Audy menjelaskan, sebelumnya salah seorang warga Jurong Iboih, Tarmizi menghubungi dirinya untuk membersihkan pinggiran tingkungan jalan yang kerap terjadi kecelakaan lalulintas, mengingat hal itu untuk keselamat umum maka, ia mengiyakan dengan ketentuan hanya menggeser batu yang sedikit menghalangi pandangan bagi pengendara.

"Memang ada yang menelpon saya dia mengaku nama Tarmizi, untuk meminta izin mengambil batu yang berada di salah satu tikungan tajam dan kerap terjadi kecelakaan lalulintas. Tetapi saya tidak pernah memberi izin mengambil tanah dan batu yang lain untuk dijual, jadi saya tertipu  oleh Tarmizi," ungkap Audy.

Lebih lanjut Audy menuturkan, bahwa ketika di telepon oleh Tarmizi dirinya sedang dalam isolasi mandiri jadi tidak melihat langsung pembersihan yang katanya hanya untuk membebaskan pandangan, sesuai permintaan oleh Tarmizi.

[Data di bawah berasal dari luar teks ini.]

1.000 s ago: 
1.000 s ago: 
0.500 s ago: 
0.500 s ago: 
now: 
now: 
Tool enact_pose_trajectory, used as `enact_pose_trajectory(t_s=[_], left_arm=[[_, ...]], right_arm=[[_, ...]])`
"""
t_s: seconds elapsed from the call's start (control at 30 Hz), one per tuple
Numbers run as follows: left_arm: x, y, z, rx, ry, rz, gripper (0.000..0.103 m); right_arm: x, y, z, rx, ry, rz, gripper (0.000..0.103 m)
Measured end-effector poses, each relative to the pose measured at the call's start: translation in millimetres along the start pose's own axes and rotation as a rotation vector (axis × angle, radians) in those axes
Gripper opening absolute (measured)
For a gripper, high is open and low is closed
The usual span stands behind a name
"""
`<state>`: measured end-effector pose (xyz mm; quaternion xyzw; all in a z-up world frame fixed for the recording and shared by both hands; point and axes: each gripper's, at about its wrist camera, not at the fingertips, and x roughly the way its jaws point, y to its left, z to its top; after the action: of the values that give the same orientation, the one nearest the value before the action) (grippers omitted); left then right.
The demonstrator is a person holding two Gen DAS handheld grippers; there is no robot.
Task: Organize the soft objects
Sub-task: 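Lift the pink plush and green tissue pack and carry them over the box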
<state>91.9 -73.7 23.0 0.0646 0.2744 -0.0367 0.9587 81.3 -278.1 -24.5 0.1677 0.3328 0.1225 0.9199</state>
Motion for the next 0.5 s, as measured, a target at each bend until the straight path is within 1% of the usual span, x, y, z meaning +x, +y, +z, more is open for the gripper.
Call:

Setelah selesai isolasi mandiri dan saya masuk kantor baru tau bahwa pembersihan yang dilakukan oleh Tarmizi bukan hanya menggeser batu yang menjadi penghalang pandangan akan tetapi jauh ke dalam sudah diambil tanah milik BPKS itu.

"Saya baru tau setelah masuk kantor usai isolasi mandiri, itu pun diberitahukan oleh pimpinan bahwa ada tanah milik BPKS yang mengambil yang diduga dijual untuk menimbun lahan perhotelan dan batunya ditimbun laut. Kemudian saya mengkonfirmasi saudara Tarmizi, apabila masalah ini tersangdung hukum dia itu harus bertanggung jawab," katanya.

Ia mengatakan yang perlu dirinya klarifikasi disini adalah  tidak penah memberi izin dan menjual tanah milik BPKS dan yang dilakukan itu diluar pengetahuan dia.

Kepada awak media ini Audy juga meminta maaf karena tidak mengangkat handphone saat dihubungi karena  sedang rapat.

"Sekali lagi saya sampaikan bahwa saya tidak pernah memberi izin apalagi menjual tanah milik BPKS. Saya juga meminta maaf kepada awak media karena beberapa kali menghubungi saya tidak saya angkat handphone dikarena sedang rapat dan tidak menghubungi kembali setelah rapat selesai," terangnya.(Redaksi).